**Task objective**
Of all the lines below, output only those starting at the one with "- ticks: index" and ending at the one with "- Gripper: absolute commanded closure", both ends included, exactly as written.

**Entries provided**
*** Begin section ***

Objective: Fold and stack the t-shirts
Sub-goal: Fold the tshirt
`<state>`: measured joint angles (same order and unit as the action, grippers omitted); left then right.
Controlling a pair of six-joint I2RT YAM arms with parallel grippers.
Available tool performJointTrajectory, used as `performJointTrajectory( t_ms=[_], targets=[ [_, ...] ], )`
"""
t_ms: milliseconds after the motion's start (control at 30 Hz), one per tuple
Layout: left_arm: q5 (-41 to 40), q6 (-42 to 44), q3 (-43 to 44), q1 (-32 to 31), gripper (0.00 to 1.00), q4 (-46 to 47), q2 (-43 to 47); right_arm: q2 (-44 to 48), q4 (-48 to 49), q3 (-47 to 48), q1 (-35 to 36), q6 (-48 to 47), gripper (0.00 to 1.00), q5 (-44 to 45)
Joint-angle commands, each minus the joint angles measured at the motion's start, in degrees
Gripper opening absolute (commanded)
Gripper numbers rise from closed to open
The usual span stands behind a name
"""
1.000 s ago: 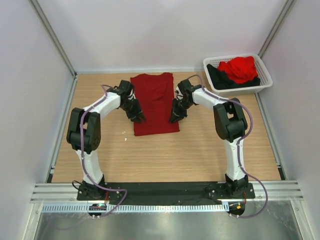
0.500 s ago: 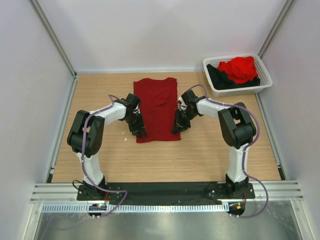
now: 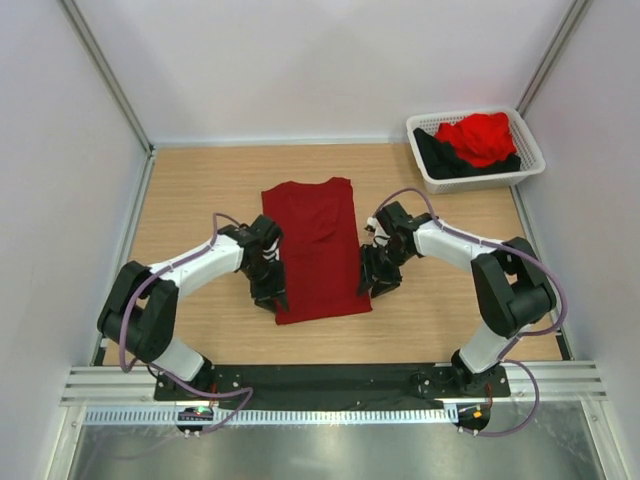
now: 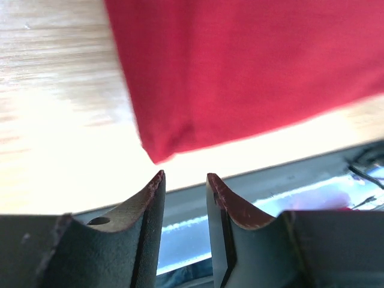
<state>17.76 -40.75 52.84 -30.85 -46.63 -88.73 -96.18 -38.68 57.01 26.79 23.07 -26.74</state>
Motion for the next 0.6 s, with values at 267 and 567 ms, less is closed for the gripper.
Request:
performJointTrajectory(
  t_ms=[267, 567],
  targets=[
    [8.4, 3.8, 16.9, 5.1, 0.27, -3.7, -8.5, -9.7, -6.2, 21.8, -0.7, -3.4, 0.46, 3.1],
    [5.8, 7.0, 21.3, 8.0, 0.23, -4.3, -15.0, -19.8, -3.0, 30.9, -1.3, -1.2, 0.38, 0.7]
  ],
)
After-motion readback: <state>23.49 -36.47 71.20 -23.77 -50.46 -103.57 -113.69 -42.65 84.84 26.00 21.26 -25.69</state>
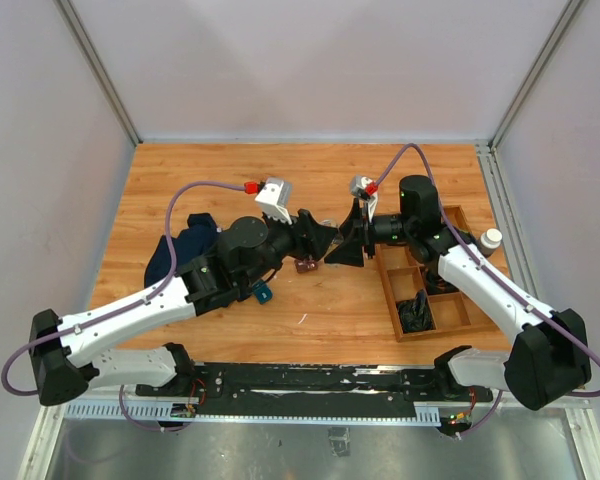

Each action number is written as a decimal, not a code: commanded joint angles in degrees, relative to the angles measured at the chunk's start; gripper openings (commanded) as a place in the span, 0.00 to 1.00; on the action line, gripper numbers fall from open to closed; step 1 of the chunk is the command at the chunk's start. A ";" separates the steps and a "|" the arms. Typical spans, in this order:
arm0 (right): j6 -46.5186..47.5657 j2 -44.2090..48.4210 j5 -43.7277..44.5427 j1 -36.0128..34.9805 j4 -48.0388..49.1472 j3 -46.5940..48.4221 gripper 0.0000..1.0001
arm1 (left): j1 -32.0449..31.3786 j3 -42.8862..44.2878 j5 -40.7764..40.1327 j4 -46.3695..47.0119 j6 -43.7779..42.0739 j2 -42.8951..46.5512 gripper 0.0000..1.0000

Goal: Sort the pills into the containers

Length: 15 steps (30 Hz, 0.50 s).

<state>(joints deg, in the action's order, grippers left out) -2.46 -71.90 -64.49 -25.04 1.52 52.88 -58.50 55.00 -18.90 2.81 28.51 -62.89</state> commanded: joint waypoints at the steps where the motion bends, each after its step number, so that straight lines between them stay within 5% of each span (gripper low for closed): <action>1: 1.64 0.81 0.20 0.16 -0.24 2.31 0.01 | -0.67 3.09 -1.71 0.97 -1.18 -2.32 0.64; 9: 1.84 1.18 -0.01 0.16 -0.30 2.31 0.01 | -0.67 3.74 -0.57 1.67 -1.91 -4.54 0.54; 15: 2.02 1.31 -1.50 0.16 -0.07 2.22 0.01 | -0.73 1.42 1.15 3.59 -3.07 -3.21 0.23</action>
<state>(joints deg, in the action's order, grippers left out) -1.28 -71.90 -64.27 -25.04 1.17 53.10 -58.70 56.84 -18.92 2.87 26.94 -67.55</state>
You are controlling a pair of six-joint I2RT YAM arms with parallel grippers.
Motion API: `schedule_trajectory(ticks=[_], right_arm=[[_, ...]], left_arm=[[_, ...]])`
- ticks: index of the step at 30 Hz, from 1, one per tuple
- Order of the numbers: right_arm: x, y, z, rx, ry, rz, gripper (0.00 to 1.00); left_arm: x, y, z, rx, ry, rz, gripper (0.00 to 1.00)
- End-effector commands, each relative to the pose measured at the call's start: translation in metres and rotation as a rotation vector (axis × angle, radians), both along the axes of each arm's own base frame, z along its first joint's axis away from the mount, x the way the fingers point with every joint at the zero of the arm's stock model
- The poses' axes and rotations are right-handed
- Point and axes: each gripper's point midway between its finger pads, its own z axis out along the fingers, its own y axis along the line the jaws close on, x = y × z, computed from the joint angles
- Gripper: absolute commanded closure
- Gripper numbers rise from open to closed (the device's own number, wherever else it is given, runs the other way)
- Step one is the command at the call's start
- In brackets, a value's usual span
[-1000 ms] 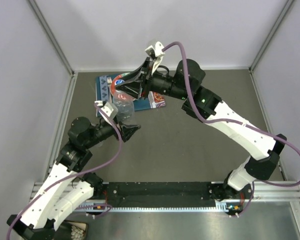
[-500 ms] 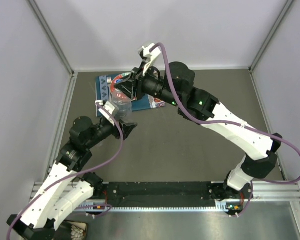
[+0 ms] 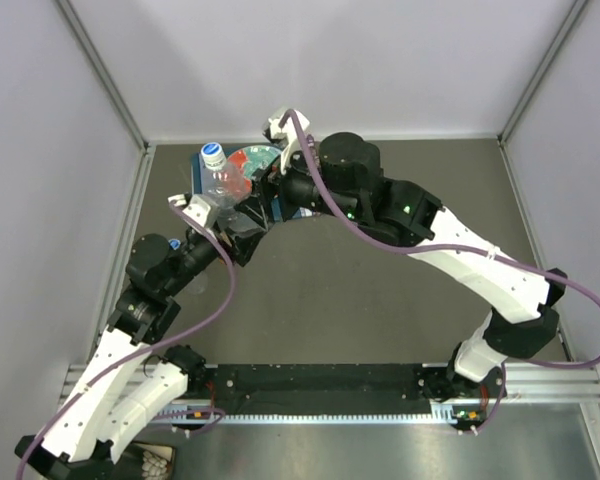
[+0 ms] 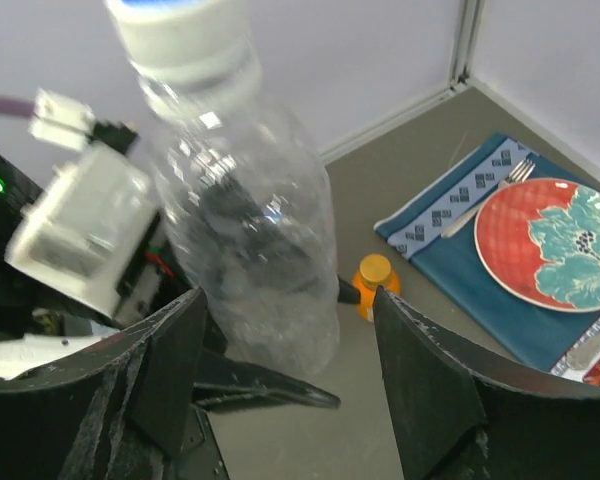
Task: Screw on the bottle caps
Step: Screw the bottle cap onto the plastic bottle.
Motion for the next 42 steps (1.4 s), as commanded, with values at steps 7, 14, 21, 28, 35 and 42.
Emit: schedule_trajectory(ticks=[7, 14, 21, 28, 35, 42], right_arm=[[-0.023, -0.077, 0.075, 0.112, -0.186, 0.233, 0.13], [-0.061, -0.08, 0.103, 0.269, -0.283, 0.602, 0.01], [-0.095, -0.071, 0.108, 0.379, -0.27, 0.986, 0.01], [-0.109, -0.055, 0.096, 0.319, -0.204, 1.136, 0.18], [-0.118, -0.058, 0.089, 0.31, -0.168, 1.203, 0.32], [-0.119, -0.058, 0.087, 0.309, -0.139, 1.229, 0.54]], left_arm=[[-0.094, -0.048, 0.047, -0.059, -0.174, -0.577, 1.0], [-0.134, -0.058, 0.027, -0.039, -0.093, -0.85, 1.0], [-0.154, -0.066, 0.009, -0.033, -0.002, -0.995, 1.0], [-0.15, -0.071, 0.008, -0.021, -0.017, -1.002, 1.0], [-0.148, -0.071, 0.009, -0.021, -0.029, -0.986, 1.0], [-0.143, -0.071, 0.012, -0.017, -0.049, -0.951, 1.0]])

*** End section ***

**Answer to this problem**
- ticks: index of the step at 30 Hz, from 1, one per tuple
- Order of the numbers: right_arm: x, y, z, rx, ry, rz, gripper (0.00 to 1.00); left_arm: x, y, z, rx, ry, rz, gripper (0.00 to 1.00)
- End-effector commands, each relative to the pose measured at the call's start: translation in metres and rotation as a rotation vector (axis × angle, radians), both along the axes of each arm's own base frame, z along its first joint's axis away from the mount, x the way the fingers point with every joint at the zero of the arm's stock model
- The poses' axes and rotations are right-handed
- Point and axes: each gripper's point midway between its finger pads, its own z axis out along the fingers, its own y axis along the line the jaws close on, x = y × z, computed from the joint angles
- Gripper: absolute commanded closure

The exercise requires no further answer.